Exercise objective →
Copy out each line below exactly as it appears.

Data block →
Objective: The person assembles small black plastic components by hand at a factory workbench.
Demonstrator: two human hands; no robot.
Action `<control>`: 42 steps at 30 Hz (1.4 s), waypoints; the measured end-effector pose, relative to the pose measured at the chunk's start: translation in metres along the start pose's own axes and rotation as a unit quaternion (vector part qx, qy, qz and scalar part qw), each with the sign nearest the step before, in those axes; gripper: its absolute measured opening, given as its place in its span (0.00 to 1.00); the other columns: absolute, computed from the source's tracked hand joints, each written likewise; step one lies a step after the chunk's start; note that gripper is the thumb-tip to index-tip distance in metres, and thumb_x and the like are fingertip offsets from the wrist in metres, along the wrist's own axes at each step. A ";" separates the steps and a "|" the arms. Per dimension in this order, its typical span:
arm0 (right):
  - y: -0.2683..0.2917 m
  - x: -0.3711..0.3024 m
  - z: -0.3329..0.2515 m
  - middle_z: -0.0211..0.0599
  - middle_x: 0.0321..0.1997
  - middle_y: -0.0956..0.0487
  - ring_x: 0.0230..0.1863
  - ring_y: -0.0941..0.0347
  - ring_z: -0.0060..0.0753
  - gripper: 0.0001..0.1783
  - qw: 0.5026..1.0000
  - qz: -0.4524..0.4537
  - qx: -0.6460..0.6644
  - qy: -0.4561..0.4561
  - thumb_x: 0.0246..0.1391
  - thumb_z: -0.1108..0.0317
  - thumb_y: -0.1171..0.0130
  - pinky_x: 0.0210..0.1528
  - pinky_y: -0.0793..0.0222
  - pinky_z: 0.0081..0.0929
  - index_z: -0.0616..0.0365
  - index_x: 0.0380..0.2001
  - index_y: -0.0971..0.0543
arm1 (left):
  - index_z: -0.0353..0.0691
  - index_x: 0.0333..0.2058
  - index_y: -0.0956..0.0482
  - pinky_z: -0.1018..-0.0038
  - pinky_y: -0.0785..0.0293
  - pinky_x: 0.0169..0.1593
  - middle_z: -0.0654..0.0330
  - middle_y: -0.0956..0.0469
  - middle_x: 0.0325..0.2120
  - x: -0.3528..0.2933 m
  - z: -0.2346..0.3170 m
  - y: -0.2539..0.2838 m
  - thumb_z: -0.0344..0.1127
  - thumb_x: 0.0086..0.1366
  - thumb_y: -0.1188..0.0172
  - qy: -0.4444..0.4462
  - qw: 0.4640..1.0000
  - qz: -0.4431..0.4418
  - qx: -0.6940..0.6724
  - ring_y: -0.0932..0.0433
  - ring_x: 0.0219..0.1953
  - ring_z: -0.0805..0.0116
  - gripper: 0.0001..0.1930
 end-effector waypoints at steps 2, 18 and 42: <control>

Solved problem →
Objective: The person assembles small black plastic components by hand at a factory workbench.
Demonstrator: two human hands; no robot.
Action `<control>`: 42 steps at 30 Hz (1.4 s), waypoints; the measured end-effector pose, relative to the pose measured at the chunk's start: translation in metres along the start pose's own axes and rotation as a unit quaternion (vector part qx, qy, qz and scalar part qw), each with the sign nearest the step before, in those axes; gripper: its absolute measured opening, given as its place in its span (0.00 to 1.00); the other columns: absolute, computed from the source's tracked hand joints, each written likewise; step one lies a step after the chunk's start; note that gripper is the thumb-tip to index-tip distance in metres, and thumb_x and the like are fingertip offsets from the wrist in metres, along the wrist's own axes at each step. A ";" separates the steps and a "|" the arms. Per dimension in this order, its typical span:
arm0 (right):
  - y: -0.2683..0.2917 m
  - x: -0.3711..0.3024 m
  - z: -0.3329..0.2515 m
  - middle_z: -0.0211..0.0599
  - middle_x: 0.0321..0.1997
  - middle_y: -0.0956..0.0487
  - ring_x: 0.0230..0.1863
  - ring_y: -0.0941..0.0347
  - ring_z: -0.0060..0.0753
  - gripper: 0.0001..0.1783
  - qw: 0.5026..1.0000
  - qz: -0.4524..0.4537
  - qx: -0.6460..0.6644
  - qy: -0.4561..0.4561
  - thumb_x: 0.0246..0.1391
  - thumb_z: -0.1108..0.0317
  - thumb_y: -0.1171..0.0130
  - pinky_x: 0.0210..0.1528
  - pinky_y: -0.0793..0.0222
  - pinky_z: 0.0081..0.0929
  - index_z: -0.0616..0.0365
  - index_x: 0.0380..0.2001
  - index_y: -0.0971..0.0543
arm1 (left):
  - index_z: -0.0353..0.0691
  - index_x: 0.0333..0.2058
  - index_y: -0.0956..0.0482
  - pinky_z: -0.1018..-0.0038
  - pinky_y: -0.0785..0.0293
  - pinky_x: 0.0169..0.1593
  - middle_z: -0.0654..0.0330
  - middle_y: -0.0956..0.0469
  - middle_x: 0.0325..0.2120
  - x: -0.3528..0.2933 m
  - z: -0.2346..0.3170 m
  - y: -0.2539..0.2838 m
  - thumb_z: -0.0344..0.1127
  - thumb_x: 0.0086..0.1366
  - thumb_y: -0.1188..0.0172
  - qy: -0.4444..0.4462
  - qw: 0.4640..1.0000
  - qz: -0.4431..0.4418
  - qx: -0.6940..0.6724
  - ring_y: -0.0932..0.0433
  - ring_x: 0.0219..0.1953
  - ring_z: -0.0805..0.0116
  - gripper: 0.0001..0.1930
 end-effector waypoints at steps 2, 18 and 42: <control>

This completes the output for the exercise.